Please repeat every line below exactly, from the first to the last.

- DATA PROVIDED:

━━━━━━━━━━

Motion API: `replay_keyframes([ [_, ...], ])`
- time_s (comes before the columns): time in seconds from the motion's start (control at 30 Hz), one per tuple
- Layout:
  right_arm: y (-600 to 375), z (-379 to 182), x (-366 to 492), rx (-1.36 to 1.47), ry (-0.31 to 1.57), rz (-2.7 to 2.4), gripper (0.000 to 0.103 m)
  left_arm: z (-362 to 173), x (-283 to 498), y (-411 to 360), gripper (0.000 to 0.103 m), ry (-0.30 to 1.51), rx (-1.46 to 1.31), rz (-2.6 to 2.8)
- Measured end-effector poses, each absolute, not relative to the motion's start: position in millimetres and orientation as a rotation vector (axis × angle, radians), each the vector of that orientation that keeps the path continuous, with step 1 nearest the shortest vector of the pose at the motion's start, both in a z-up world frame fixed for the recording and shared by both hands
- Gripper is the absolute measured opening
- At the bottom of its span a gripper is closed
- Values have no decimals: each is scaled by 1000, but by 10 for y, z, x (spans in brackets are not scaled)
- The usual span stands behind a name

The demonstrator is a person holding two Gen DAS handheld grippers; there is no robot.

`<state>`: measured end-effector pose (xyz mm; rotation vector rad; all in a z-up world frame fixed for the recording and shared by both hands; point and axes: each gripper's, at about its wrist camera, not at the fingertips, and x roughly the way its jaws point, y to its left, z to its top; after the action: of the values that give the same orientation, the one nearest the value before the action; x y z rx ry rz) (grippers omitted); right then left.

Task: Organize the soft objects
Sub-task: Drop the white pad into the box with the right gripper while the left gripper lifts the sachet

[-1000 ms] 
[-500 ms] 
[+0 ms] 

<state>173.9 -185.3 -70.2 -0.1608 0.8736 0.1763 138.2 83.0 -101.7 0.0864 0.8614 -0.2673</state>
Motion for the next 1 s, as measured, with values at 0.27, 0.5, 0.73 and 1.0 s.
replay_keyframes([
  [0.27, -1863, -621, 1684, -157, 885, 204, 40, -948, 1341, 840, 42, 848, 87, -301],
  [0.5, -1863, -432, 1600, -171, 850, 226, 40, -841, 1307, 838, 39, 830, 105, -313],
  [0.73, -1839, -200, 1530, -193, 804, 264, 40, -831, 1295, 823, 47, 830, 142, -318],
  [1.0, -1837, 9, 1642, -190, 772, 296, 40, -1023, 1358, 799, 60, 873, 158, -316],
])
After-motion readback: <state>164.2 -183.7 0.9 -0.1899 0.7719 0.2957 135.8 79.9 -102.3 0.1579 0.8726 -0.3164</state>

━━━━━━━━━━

- EXERCISE RESULT:
Motion API: `replay_keyframes([ [_, ...], ])`
- time_s (comes before the columns): time in seconds from the motion's start (control at 30 Hz), one per tuple
- Layout:
  right_arm: y (-600 to 375), z (-379 to 182), x (-366 to 492), rx (-1.36 to 1.47), ry (-0.31 to 1.57), rz (-2.7 to 2.4), gripper (0.000 to 0.103 m)
  left_arm: z (-362 to 173), x (-283 to 498), y (-411 to 360), gripper (0.000 to 0.103 m), ry (-0.30 to 1.51), rx (-1.46 to 1.31), rz (-2.6 to 2.8)
- Measured end-effector poses, each absolute, not relative to the motion's start: position in millimetres and orientation as a rotation vector (axis × angle, radians), each the vector of that orientation that keeps the path continuous, with step 1 nearest the shortest vector of the pose at the motion's start, both in a z-up world frame fixed for the recording and shared by both hands
- Gripper is the absolute measured opening
- At the bottom of its span a gripper is closed
- Values have no decimals: each is scaled by 1000, but by 10 for y, z, x (spans in brackets are not scaled)
- The usual span stands behind a name

The demonstrator is a person holding two Gen DAS handheld grippers; there is no robot.

`<state>`: measured end-effector pose (xyz mm; rotation vector rad; all in a z-up world frame fixed for the recording and shared by both hands; point and axes: each gripper's, at about its wrist camera, not at the fingertips, and x roughly the way its jaws point, y to its left, z to its top; after the action: of the values that give the same orientation, the one nearest the value before the action; x y z rx ry rz) (grippers omitted); right then left.

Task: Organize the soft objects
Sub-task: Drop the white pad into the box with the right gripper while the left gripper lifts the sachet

[-1000 ms] 
[-500 ms] 
[+0 ms] 

<state>173.9 -185.3 -70.2 -0.1608 0.8736 0.1763 138.2 83.0 -101.7 0.0864 0.8614 -0.2673</state>
Motion for the next 1 s, as measured, with values at 0.27, 0.5, 0.73 and 1.0 s.
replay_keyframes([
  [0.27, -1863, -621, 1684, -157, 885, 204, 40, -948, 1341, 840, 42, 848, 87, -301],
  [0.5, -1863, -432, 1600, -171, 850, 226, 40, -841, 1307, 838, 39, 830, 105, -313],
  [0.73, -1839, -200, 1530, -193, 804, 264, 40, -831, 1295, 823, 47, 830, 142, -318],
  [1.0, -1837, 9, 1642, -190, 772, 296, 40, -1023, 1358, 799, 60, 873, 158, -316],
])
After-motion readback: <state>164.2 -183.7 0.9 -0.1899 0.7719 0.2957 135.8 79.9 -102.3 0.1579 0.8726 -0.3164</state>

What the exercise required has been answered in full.